● TASK OBJECTIVE
In the entries that follow, find every line containing "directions" and copy it.
== == ==
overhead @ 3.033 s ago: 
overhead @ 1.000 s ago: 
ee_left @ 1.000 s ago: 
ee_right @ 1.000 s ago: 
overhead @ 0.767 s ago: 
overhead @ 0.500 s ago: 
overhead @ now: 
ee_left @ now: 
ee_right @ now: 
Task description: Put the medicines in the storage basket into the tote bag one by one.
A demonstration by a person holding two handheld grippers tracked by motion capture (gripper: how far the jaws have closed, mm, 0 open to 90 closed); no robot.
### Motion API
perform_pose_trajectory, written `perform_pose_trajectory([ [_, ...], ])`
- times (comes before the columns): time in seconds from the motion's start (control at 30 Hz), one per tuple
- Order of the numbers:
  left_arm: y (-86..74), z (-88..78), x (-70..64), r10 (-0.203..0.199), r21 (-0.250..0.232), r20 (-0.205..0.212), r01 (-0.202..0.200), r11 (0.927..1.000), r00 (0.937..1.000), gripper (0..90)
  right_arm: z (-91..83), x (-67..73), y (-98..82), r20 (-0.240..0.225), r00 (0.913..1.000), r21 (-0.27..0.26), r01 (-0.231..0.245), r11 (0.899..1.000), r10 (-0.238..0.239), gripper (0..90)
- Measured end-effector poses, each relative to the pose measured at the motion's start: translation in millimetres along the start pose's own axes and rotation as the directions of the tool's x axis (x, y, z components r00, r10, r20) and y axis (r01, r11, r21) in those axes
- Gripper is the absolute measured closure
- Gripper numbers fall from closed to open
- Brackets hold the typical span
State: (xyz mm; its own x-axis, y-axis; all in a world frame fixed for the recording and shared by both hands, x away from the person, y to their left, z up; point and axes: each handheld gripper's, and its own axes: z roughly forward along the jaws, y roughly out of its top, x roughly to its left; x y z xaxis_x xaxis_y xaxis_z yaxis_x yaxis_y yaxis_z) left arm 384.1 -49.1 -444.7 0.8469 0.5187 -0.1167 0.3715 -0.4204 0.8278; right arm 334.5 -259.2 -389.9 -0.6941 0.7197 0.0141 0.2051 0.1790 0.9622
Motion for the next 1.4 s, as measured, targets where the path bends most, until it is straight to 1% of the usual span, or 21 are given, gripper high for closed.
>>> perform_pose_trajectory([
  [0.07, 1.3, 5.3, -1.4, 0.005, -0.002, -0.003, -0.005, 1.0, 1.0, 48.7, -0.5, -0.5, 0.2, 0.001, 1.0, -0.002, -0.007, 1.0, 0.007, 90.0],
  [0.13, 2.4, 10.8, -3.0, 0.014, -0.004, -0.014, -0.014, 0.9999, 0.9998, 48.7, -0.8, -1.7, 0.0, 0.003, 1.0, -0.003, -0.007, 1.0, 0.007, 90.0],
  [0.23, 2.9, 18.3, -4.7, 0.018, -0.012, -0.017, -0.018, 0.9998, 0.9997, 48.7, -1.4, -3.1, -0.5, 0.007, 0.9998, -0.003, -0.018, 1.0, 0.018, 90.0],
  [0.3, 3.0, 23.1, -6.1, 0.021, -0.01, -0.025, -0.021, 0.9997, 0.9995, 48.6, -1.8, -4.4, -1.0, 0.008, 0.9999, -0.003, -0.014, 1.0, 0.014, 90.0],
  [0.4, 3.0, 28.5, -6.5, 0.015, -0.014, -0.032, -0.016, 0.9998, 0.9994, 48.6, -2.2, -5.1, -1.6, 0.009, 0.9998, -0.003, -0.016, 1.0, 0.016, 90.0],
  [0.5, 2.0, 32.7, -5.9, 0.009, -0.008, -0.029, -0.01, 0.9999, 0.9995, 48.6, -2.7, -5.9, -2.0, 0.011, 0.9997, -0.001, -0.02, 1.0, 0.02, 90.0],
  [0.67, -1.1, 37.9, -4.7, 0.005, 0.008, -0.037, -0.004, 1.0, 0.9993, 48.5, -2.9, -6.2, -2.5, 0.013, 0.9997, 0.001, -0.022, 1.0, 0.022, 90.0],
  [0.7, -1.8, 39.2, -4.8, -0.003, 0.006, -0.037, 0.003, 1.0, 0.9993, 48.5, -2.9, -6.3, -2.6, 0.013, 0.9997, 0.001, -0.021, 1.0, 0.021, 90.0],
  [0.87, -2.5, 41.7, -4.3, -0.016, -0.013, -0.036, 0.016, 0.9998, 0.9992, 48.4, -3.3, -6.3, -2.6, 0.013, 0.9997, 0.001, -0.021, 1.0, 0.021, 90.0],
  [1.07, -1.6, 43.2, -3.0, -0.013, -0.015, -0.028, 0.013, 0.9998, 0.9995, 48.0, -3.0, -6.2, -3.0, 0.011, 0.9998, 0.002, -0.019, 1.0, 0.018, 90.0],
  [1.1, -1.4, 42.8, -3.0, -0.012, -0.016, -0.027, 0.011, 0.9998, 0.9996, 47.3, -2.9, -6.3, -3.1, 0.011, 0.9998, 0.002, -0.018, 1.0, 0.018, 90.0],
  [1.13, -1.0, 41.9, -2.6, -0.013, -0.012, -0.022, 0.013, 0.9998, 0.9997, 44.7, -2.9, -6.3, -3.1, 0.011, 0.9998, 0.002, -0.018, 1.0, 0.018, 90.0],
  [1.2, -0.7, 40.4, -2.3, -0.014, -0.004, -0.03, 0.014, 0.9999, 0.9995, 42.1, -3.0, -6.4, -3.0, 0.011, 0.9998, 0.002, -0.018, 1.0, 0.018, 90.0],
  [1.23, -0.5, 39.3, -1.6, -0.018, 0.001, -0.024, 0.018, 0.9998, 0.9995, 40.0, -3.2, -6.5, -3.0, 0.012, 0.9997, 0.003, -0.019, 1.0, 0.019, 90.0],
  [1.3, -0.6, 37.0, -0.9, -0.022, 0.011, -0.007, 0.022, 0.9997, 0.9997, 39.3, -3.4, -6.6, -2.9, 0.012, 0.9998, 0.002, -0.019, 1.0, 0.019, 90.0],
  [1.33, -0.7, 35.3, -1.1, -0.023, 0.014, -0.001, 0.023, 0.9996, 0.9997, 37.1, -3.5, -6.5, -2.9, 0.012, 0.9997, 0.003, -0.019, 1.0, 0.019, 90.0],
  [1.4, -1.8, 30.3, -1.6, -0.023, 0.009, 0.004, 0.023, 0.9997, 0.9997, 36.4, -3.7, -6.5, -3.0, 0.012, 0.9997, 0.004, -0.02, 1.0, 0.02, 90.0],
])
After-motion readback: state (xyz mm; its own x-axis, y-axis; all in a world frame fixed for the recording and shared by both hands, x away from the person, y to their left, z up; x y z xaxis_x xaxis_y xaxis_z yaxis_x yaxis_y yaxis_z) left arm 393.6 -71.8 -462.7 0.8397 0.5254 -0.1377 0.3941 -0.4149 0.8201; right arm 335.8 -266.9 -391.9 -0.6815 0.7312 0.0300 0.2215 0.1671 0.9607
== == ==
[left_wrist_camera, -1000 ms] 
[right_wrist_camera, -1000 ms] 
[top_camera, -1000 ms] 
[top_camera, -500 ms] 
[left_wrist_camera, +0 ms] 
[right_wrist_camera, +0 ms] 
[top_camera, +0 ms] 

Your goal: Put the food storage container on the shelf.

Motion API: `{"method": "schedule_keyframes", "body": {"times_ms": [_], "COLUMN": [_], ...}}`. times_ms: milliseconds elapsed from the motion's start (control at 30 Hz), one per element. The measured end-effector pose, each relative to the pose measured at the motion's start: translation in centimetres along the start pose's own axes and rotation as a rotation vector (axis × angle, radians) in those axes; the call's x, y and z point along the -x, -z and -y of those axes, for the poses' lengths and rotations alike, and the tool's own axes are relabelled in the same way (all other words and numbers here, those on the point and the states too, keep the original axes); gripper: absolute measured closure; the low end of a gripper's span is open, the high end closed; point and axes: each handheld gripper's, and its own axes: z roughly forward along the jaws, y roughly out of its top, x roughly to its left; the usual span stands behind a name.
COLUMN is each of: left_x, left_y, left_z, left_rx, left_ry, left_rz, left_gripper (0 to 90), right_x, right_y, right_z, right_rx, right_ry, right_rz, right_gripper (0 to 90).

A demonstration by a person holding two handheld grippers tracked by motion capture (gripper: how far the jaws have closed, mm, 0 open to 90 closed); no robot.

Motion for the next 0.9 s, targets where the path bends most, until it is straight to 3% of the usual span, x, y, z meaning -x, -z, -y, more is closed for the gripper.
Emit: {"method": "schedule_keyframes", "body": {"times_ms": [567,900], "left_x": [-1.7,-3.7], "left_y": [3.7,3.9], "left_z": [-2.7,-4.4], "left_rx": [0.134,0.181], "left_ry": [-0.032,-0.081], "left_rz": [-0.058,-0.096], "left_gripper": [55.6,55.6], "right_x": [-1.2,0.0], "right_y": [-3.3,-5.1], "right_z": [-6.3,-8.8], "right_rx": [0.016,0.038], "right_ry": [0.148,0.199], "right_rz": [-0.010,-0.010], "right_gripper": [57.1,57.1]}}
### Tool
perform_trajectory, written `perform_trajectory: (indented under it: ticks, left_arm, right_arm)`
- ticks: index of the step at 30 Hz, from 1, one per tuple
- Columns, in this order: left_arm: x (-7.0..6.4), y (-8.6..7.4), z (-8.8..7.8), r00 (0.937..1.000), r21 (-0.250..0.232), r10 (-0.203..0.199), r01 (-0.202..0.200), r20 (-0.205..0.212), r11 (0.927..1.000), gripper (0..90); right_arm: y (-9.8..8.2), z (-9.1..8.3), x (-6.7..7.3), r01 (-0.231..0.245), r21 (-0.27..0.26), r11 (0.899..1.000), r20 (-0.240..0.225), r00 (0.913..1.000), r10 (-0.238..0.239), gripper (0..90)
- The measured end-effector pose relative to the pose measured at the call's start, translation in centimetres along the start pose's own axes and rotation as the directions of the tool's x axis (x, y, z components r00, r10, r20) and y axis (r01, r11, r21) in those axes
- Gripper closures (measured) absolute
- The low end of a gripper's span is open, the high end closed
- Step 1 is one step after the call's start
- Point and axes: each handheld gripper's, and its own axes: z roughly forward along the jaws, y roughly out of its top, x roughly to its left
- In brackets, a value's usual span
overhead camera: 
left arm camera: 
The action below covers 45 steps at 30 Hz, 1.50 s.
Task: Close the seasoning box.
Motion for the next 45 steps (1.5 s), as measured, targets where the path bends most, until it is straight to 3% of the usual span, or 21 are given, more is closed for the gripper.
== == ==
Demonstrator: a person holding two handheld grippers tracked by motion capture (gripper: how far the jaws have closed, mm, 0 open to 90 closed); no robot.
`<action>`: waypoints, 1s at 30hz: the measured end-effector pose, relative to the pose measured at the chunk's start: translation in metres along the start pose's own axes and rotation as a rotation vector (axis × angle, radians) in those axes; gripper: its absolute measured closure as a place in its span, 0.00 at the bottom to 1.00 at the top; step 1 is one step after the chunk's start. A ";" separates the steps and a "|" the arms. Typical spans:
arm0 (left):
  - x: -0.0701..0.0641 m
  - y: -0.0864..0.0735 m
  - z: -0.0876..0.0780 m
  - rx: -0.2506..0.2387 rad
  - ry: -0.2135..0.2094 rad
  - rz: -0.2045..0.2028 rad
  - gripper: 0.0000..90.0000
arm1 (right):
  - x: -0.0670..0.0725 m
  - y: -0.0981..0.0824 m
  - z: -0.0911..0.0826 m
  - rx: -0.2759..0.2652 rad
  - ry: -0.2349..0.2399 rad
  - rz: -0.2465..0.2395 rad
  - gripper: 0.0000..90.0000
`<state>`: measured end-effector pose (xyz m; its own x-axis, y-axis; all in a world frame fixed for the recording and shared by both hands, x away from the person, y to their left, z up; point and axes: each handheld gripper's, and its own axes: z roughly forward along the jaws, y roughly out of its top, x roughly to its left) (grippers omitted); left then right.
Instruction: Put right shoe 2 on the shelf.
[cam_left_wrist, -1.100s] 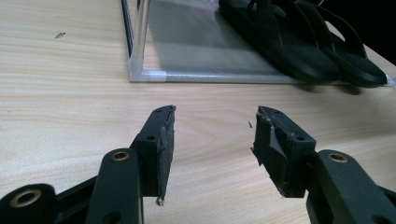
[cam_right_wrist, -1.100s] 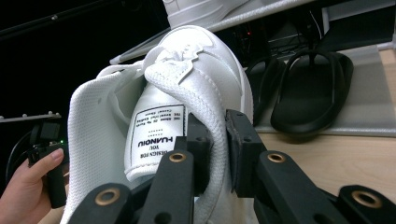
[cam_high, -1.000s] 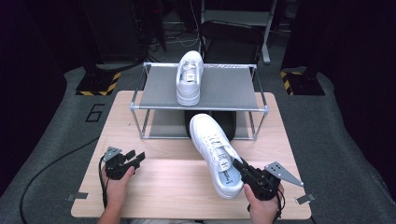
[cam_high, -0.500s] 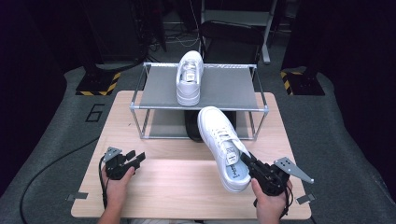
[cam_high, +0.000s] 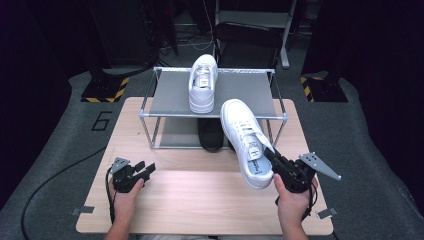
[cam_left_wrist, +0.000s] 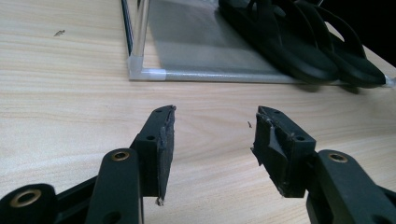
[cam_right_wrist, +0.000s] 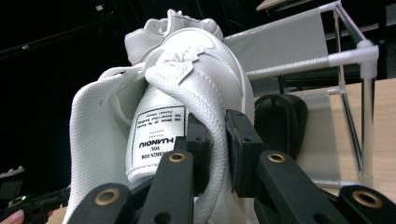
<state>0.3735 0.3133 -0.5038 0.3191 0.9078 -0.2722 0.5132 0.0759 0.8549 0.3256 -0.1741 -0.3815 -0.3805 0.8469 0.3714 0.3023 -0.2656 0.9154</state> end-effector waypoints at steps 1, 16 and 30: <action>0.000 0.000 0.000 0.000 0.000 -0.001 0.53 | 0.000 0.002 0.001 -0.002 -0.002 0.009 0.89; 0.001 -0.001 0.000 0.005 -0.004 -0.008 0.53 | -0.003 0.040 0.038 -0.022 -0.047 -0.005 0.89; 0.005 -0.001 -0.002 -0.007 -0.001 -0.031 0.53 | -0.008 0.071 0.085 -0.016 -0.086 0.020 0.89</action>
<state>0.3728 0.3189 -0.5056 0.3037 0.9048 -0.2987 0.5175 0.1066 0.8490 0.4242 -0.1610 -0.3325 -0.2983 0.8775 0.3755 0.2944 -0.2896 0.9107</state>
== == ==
● RESULT BELOW
- Measured end-effector poses, each relative to the pose measured at the motion's start: translation in millimetres along the start pose's own axes and rotation as the directions of the tool's x axis (x, y, z components r00, r10, r20) and y axis (r01, r11, r21) in those axes
- The measured end-effector pose relative to the pose measured at the call's start, translation in centimetres along the start pose's own axes and rotation as the directions of the tool's x axis (x, y, z components r00, r10, r20) and y axis (r01, r11, r21) in those axes

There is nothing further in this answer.